Items listed in a dataset:
···
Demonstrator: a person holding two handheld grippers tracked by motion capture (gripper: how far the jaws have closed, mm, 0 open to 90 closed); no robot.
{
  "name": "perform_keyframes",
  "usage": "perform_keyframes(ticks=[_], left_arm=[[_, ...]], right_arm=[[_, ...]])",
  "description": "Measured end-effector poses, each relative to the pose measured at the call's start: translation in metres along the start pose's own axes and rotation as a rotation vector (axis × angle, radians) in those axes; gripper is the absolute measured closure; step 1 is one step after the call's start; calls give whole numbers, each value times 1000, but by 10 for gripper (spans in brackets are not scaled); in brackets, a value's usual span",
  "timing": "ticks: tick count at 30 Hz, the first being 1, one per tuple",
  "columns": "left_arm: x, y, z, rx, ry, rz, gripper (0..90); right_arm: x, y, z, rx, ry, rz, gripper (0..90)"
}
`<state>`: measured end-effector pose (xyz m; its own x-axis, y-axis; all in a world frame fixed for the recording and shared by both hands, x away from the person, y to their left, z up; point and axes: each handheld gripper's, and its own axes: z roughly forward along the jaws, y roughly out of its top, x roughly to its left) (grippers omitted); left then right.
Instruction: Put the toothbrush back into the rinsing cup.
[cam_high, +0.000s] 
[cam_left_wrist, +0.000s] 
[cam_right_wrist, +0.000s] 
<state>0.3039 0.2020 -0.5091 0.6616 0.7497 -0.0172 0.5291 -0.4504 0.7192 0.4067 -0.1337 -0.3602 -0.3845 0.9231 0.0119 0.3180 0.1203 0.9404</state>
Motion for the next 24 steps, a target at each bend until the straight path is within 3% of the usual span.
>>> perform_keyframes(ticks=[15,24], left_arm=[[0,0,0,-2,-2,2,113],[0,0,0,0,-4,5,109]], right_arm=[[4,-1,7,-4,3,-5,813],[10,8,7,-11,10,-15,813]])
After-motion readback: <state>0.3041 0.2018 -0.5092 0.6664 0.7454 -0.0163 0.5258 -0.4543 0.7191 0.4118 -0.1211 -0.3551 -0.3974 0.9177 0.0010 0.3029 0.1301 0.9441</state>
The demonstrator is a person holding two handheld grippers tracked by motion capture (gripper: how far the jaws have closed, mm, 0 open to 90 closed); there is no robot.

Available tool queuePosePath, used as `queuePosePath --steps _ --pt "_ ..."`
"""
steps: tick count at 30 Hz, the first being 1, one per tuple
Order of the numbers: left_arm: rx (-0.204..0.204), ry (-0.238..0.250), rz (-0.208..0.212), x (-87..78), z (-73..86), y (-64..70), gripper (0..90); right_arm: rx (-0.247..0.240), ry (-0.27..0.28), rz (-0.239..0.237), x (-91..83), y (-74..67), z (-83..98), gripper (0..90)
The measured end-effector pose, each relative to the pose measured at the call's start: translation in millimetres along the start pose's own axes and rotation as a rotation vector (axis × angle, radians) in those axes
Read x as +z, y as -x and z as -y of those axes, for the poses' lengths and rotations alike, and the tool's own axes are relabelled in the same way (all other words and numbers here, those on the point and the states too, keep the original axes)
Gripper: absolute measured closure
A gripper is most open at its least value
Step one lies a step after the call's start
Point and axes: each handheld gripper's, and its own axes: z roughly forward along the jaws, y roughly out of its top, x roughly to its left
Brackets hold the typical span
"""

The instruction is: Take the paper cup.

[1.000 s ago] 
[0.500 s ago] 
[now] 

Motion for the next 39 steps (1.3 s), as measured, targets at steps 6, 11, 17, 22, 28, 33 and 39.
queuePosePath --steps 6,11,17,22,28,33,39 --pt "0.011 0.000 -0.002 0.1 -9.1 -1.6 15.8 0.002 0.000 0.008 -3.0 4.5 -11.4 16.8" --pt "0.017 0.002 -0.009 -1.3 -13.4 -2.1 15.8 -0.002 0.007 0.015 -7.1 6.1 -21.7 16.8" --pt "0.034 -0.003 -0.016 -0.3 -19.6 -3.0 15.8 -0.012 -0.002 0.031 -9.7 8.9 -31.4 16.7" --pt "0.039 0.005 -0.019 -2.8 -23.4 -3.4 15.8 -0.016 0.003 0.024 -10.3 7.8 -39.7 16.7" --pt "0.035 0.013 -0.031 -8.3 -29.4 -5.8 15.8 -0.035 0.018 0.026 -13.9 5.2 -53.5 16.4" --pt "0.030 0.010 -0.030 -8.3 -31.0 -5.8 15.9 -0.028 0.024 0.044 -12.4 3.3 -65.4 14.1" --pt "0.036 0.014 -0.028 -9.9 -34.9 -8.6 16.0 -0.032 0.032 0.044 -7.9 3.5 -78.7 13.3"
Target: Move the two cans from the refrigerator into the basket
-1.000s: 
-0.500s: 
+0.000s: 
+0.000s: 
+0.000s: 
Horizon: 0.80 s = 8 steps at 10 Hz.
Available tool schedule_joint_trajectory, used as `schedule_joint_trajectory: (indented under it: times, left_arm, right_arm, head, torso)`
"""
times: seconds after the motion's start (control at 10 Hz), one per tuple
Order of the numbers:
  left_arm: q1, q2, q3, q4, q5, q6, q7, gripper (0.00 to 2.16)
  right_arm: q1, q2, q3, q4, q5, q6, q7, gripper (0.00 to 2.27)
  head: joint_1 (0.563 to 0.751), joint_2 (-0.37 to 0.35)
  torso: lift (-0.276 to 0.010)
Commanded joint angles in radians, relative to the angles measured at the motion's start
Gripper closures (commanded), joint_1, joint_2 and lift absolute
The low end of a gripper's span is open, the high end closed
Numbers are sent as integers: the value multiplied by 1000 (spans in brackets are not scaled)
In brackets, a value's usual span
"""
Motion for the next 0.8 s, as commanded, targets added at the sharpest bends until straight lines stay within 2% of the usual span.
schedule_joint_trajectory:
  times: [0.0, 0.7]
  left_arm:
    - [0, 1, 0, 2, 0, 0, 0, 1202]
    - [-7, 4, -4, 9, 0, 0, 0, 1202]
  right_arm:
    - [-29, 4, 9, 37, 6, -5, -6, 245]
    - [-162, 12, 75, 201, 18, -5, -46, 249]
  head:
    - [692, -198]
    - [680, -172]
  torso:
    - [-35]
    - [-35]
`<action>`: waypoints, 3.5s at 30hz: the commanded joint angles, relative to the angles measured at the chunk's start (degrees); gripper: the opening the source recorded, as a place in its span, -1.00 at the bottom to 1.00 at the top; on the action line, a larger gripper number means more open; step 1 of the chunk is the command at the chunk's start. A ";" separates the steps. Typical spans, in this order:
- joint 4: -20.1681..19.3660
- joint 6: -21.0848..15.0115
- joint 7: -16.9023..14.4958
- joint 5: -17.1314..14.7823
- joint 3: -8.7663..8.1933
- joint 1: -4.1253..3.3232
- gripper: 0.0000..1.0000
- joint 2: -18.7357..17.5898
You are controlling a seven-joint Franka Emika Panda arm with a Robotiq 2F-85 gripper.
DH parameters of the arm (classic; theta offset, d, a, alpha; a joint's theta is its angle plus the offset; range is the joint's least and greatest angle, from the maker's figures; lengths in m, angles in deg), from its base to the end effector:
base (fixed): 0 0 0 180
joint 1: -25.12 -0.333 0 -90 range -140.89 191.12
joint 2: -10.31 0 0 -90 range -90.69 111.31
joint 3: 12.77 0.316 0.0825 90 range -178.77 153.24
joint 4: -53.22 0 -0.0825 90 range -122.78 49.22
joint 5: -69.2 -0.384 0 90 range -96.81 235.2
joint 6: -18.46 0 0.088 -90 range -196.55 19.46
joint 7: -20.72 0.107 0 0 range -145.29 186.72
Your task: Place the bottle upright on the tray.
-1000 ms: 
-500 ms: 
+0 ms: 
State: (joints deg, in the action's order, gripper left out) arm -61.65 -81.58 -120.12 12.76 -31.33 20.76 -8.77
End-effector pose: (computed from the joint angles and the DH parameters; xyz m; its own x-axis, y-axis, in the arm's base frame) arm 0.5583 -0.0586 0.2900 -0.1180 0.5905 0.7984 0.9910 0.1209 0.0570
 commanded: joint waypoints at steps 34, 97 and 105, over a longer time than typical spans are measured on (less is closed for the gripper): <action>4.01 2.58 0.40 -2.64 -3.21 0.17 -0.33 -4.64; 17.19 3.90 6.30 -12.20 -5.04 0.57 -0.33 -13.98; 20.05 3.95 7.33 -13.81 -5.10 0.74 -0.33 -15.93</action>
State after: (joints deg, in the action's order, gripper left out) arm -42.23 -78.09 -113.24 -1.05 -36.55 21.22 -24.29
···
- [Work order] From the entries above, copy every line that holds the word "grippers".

- [Exercise solution]
Demonstrator: a person holding two handheld grippers tracked by motion capture (gripper: how far the jaws have closed, mm, 0 open to 90 closed); no robot.
`<state>`: measured end-effector pose (xyz m; its own x-axis, y-axis; all in a world frame fixed for the recording and shared by both hands, x away from the person, y to their left, z up; point and axes: each handheld gripper's, and its own axes: z roughly forward along the jaws, y roughly out of its top, x roughly to its left) (grippers omitted); left then right.
The demonstrator is a person holding two handheld grippers tracked by motion capture (gripper: how far the jaws have closed, mm, 0 open to 90 closed); there is no robot.

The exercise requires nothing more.